* WHAT IS REQUIRED *
Quote the line containing "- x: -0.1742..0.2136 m" and all lines that follow it in the listing below, exactly as written.

* AVAILABLE DATA *
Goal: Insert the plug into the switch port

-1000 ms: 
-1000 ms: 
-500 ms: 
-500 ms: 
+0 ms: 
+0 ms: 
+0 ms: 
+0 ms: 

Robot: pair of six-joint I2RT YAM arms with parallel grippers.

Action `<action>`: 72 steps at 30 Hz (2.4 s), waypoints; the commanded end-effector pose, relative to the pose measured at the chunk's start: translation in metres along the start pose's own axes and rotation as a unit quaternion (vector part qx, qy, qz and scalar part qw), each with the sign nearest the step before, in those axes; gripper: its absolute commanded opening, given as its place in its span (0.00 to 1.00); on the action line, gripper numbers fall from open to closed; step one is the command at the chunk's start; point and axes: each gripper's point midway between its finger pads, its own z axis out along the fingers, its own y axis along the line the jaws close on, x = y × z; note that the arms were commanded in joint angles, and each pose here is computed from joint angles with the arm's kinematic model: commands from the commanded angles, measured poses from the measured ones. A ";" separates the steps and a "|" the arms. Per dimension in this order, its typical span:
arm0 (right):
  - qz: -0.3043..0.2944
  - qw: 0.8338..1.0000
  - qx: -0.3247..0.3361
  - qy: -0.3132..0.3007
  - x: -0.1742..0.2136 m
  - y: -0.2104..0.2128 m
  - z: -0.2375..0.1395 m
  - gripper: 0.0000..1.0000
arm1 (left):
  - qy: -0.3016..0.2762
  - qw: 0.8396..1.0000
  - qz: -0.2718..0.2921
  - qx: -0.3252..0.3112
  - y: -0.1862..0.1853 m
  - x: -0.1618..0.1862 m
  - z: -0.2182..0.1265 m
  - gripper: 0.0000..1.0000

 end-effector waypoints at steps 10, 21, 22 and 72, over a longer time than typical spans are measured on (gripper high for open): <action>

* EXERCISE SOLUTION *
  - x: -0.1742..0.2136 m
  - y: -0.2104..0.2128 m
  - z: -0.2375..0.1395 m
  - gripper: 0.0000..1.0000
arm1 (left):
  - qy: -0.3016..0.2762
  - qw: 0.8396..1.0000
  - qz: -0.2718..0.2921
  - qx: -0.3252..0.3112
  - y: -0.1862..0.1853 m
  - x: -0.1618..0.1862 m
  - z: -0.2182..0.1265 m
  - gripper: 0.0000..1.0000

 end-effector waypoints at steps 10, 21, 22 and 72, over a longer time than typical spans are measured on (gripper high for open): <action>

The output for this exercise is complete.